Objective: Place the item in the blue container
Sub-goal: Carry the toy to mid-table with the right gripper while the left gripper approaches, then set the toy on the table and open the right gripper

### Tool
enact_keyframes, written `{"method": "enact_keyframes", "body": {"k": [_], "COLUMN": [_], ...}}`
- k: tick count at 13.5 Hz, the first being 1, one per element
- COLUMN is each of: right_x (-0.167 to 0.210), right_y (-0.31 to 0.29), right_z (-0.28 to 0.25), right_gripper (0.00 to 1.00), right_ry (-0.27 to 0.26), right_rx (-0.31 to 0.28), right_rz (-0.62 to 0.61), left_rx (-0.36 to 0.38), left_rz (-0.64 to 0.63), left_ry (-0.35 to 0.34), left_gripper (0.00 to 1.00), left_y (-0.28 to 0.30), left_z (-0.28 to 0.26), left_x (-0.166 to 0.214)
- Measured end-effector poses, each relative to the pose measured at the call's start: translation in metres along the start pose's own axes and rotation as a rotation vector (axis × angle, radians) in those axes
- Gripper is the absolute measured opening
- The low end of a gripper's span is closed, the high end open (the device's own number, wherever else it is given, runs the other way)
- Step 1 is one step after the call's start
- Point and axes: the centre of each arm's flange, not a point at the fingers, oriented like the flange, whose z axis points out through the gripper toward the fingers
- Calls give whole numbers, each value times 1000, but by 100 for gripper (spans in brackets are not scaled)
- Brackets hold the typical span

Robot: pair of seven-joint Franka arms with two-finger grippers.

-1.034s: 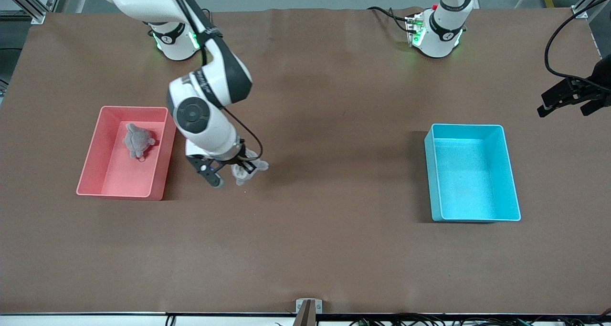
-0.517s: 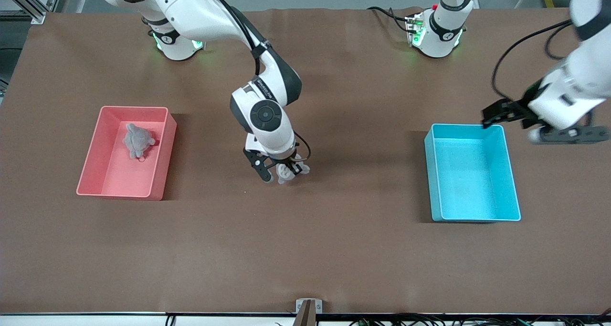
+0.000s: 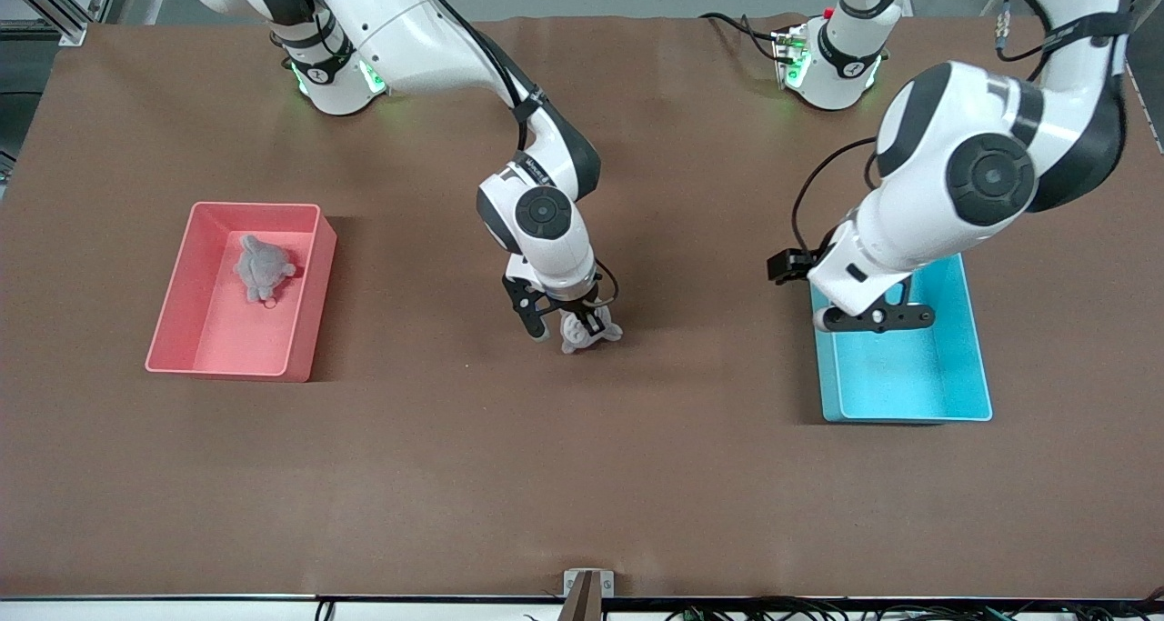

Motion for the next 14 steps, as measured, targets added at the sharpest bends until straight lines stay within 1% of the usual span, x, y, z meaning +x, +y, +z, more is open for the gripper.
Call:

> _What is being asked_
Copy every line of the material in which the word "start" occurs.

> _Response to the task_
- Measured end-effector poses, each relative to the pose measured at the call's start: translation in metres along the start pose's own axes and rotation as a rotation vector (axis × angle, radians) in those axes
- Step 1 is one step after the call's start

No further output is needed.